After heavy consideration, Ivy started taking Hydroxyurea, which turned out to be what he calls ‘a game changer.’ He went from having three to four crises a year that required hospitalization to not having any crises for years, allowing him the stable health and ability to complete his undergraduate studies.
Ivy’s continued studies in pediatrics highlighted the vast disparities in patients who were not exposed to Hydroxyurea, often due to fear of fatal side effects from the medication unfamiliar to many, along with community barriers, like the lack of providers prescribing the drug. His treatment has encouraged his efforts to improve clinical trial guidelines and access to quality care for people living with SCD.

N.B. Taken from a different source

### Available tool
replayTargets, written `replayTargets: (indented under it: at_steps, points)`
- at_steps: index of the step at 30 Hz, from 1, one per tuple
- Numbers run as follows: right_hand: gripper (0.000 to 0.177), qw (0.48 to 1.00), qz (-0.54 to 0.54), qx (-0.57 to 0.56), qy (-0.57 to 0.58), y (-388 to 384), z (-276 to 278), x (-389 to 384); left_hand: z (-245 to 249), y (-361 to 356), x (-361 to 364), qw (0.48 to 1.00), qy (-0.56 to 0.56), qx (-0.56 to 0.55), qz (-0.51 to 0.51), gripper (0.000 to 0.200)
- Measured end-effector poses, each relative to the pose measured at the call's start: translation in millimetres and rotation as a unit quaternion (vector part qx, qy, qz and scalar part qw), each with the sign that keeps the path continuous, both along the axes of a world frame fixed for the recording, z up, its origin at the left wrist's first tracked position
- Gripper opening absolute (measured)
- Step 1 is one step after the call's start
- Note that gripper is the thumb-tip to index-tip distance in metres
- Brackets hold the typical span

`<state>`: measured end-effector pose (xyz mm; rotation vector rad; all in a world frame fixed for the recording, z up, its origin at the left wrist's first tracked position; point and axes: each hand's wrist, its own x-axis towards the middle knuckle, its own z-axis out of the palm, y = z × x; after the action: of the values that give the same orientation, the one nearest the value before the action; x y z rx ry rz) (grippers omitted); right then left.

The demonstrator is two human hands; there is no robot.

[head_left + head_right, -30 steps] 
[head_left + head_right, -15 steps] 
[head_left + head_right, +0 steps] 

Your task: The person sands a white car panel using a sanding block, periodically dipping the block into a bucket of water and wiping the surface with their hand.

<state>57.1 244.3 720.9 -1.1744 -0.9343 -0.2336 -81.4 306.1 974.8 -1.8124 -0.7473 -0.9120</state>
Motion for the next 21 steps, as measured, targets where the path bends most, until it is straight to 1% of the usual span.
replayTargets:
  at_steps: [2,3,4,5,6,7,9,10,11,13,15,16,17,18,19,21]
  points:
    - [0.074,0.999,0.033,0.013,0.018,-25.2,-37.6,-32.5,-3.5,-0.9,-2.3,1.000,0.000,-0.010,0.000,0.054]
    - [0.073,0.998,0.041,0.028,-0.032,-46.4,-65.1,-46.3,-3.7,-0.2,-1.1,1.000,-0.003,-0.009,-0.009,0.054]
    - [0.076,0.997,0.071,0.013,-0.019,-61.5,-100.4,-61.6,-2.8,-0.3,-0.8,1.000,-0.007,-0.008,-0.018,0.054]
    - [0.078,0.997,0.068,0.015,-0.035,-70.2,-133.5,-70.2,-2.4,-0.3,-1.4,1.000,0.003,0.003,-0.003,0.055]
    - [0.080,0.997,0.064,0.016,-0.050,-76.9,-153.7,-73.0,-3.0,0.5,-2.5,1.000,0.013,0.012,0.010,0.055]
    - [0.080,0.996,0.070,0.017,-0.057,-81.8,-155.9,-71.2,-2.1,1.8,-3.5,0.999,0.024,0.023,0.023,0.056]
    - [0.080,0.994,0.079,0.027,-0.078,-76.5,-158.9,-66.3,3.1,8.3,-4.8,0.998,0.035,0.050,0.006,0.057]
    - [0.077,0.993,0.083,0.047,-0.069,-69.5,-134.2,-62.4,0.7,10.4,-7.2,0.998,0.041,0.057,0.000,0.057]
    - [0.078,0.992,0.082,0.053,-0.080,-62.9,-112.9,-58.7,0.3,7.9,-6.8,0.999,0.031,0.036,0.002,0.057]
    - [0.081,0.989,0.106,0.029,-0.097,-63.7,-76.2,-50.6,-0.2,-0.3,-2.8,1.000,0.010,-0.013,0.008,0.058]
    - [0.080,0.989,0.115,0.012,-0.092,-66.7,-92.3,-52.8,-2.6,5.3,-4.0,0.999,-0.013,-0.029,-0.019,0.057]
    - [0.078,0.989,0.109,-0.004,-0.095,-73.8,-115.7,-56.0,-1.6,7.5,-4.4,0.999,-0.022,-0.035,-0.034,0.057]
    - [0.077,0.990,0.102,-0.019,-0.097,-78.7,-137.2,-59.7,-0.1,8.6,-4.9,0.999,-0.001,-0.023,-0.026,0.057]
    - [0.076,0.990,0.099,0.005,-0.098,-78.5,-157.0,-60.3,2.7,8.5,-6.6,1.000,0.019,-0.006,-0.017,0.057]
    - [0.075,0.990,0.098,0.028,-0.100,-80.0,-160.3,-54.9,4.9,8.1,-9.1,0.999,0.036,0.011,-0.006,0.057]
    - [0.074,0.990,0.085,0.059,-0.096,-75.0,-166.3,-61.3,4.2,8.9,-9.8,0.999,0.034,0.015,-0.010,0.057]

“I’ll never forget what Dr.Oringer said to me. He said, ‘Donnell, I can’t guarantee you that you won’t get cancer if you take Hydroxyurea, but, chances are, if you had one episode of acute chest syndrome (ACS), you’re more likely to have another. So, you could not take Hydroxyurea and develop ACS in six months to a year and die from that,’” Ivy said. “That helped me to realize that sickle cell is a very severe disease, that there is risk to not treating sickle cell disease, just like there are risks to some of the therapies that exist.”
Why the Summit Matters: The Widespread Impact of Sickle Cell Disease
Sickle cell disease is the most common inherited blood disorder in the United States, according to the National Heart, Lung, and Blood Institute.

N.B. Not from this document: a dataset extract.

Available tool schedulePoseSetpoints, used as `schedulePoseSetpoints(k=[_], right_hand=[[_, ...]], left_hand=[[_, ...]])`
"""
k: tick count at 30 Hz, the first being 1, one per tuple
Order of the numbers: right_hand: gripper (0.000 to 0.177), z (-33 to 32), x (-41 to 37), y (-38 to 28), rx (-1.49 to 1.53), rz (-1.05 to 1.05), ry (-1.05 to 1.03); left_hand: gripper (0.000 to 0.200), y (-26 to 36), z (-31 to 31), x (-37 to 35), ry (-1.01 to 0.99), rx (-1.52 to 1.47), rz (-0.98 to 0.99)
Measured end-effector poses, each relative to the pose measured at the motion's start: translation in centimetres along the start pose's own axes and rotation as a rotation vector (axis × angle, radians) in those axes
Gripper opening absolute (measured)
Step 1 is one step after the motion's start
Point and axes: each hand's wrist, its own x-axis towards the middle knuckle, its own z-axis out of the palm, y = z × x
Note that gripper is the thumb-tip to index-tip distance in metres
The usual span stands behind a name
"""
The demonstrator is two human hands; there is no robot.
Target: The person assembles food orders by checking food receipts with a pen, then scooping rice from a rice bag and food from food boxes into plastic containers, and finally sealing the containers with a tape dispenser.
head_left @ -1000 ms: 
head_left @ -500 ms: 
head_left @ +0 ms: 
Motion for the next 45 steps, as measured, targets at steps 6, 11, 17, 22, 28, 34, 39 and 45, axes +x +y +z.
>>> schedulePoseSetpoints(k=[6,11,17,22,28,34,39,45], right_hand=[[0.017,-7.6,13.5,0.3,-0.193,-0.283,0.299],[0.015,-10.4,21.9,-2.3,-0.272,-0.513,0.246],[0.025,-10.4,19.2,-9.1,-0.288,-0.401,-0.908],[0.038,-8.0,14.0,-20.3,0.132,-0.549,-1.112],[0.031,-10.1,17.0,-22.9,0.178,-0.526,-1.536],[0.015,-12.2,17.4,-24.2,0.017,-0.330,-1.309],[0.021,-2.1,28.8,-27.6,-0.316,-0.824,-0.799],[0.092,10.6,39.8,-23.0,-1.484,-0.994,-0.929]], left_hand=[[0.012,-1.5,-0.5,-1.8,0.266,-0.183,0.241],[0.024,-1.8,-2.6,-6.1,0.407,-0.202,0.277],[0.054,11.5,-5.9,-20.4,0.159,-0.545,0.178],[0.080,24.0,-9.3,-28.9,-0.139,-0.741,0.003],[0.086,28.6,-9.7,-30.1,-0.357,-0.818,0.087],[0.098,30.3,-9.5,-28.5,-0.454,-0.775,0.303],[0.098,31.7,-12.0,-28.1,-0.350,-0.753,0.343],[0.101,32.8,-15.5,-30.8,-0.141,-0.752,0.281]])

“It affects approximately 100,000 Americans and more than 20 million people worldwide,” the National Heart, Lung, and Blood Institute reports.

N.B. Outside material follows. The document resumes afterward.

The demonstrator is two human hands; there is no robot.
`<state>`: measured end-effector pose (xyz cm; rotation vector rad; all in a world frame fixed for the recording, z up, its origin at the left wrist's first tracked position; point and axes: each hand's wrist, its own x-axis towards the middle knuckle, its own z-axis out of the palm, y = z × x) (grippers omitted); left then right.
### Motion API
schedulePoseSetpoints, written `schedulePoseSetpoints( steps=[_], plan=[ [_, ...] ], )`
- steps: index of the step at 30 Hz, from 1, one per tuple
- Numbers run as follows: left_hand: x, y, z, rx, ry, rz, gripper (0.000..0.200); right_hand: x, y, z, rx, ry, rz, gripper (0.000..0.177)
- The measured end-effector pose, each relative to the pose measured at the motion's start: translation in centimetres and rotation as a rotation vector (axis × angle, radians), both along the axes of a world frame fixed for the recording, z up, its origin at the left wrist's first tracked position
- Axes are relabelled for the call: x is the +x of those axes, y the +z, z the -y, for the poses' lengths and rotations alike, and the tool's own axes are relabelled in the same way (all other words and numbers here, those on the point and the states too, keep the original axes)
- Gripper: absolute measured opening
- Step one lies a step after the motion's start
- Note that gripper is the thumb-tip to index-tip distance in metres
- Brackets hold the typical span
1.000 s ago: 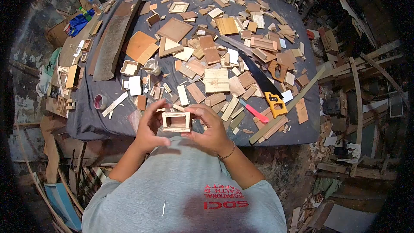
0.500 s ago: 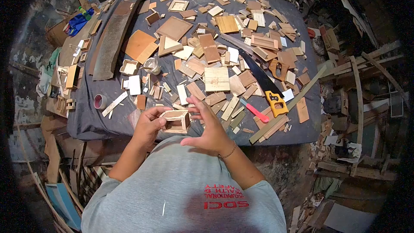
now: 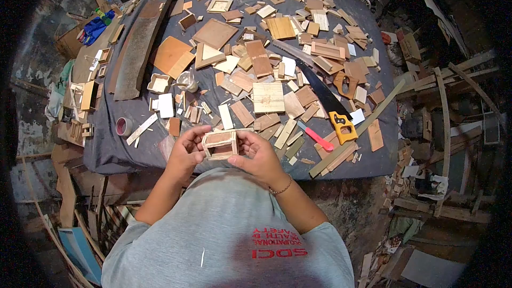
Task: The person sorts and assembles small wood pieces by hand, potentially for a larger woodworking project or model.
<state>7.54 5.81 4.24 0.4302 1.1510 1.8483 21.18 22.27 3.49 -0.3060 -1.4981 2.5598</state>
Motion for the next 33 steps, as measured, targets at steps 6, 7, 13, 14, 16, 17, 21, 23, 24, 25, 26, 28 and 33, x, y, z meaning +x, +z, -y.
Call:
schedulePoseSetpoints(
  steps=[6,7,13,14,16,17,21,23,24,25,26,28,33],
  plan=[
    [0.4,0.0,0.0,-0.152,-0.069,0.023,0.045,-0.1,0.0,-0.1,-0.003,-0.015,-0.009,0.051],
    [0.4,-0.2,-0.1,-0.184,-0.054,0.017,0.042,-0.1,0.0,-0.2,-0.01,-0.02,-0.003,0.051],
    [1.2,-0.5,-0.6,-0.221,-0.002,0.052,0.04,0.1,-0.6,-0.7,-0.02,-0.029,0.038,0.056],
    [1.4,-0.6,-0.7,-0.226,0.003,0.056,0.04,0.2,-0.7,-0.9,0.001,-0.047,0.047,0.058],
    [1.8,-0.7,-0.9,-0.274,-0.027,0.012,0.043,0.3,-0.4,-1.3,0.099,-0.099,0.051,0.057],
    [2.1,-0.8,-1.0,-0.28,-0.021,0.018,0.043,0.4,-0.3,-1.6,0.202,-0.155,0.051,0.057],
    [3.7,-0.8,-2.0,-0.269,-0.049,-0.001,0.045,1.0,-0.4,-3.4,0.355,-0.025,0.048,0.045],
    [4.4,-0.7,-2.6,-0.287,-0.053,0.001,0.046,1.4,-0.9,-4.1,0.348,0.003,0.063,0.042],
    [4.7,-0.6,-2.9,-0.296,-0.04,-0.005,0.047,1.6,-1.1,-4.5,0.346,0.025,0.073,0.038],
    [5.0,-0.6,-3.2,-0.305,-0.027,-0.011,0.048,1.8,-1.4,-4.9,0.341,0.031,0.077,0.038],
    [5.3,-0.6,-3.6,-0.309,-0.025,-0.006,0.048,1.9,-1.7,-5.3,0.398,0.018,0.051,0.036],
    [5.8,-0.7,-4.5,-0.307,-0.021,0.004,0.05,2.3,-1.9,-6.1,0.452,0.01,0.029,0.033],
    [6.7,-0.5,-6.7,-0.337,0.001,0.044,0.047,3.1,-2.9,-8.1,0.463,0.034,-0.005,0.042]
  ],
)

Further, there is a genetic disparity shown throughout persons with the disease, as the Centers for Disease Control and Prevention reports that over 90% of people with the SCD in the U.S. are non-Hispanic Black or African Americans across the country.
Among the many experiencing the most challenging complications from the disease, there are more than roughly 2 million people in the United States who live with the sickle cell trait. But while people with only sickle cell trait typically experience no symptoms or health complications in their daily lives, their lifestyle and decisions are still impacted by their genetic makeup.
People like Nigerian-born, British actress Wunmi Mosaku, of “Lovecraft Country,” “Deadpool” and “Wolverine,” spoke volumes to the lesser known effects of having SCD trait that impacted her life when she received her diagnosis in 2020.
“I just didn’t realize how many decisions were being made because of SCD. The jobs, travel, the climate they choose to live in. I have friends who have told me that every decision they make in their life, Sickle cell is a part of that decision making,” Mosaku said. “Someone I know said they just don’t get into relationships because relationships are stressful, and stress brings on crises for them.”
For Mosaku, whose husband also discovered he too is a trait carrier, the confirmed blood testing unexpectedly changed the trajectory of her future maternity journey, leading her to carefully consider motherhood with the potential of birthing a child with SCD – an experience that many with the SCD trait can relate to.
“I spoke to a few mothers of [SCD] warriors, and I heard the stories about changing from pediatric care to adult care, prejudices that come into play with adult care. I knew that as a parent I could be there for a child, but [when they become an] adult, you’re not always around,” she said. “So just hearing how people live, the struggle, pain, and decisions that warriors were having to make because of their disease, [including] carriers, I felt like because I have the knowledge, I shouldn’t gamble [those possibilities].”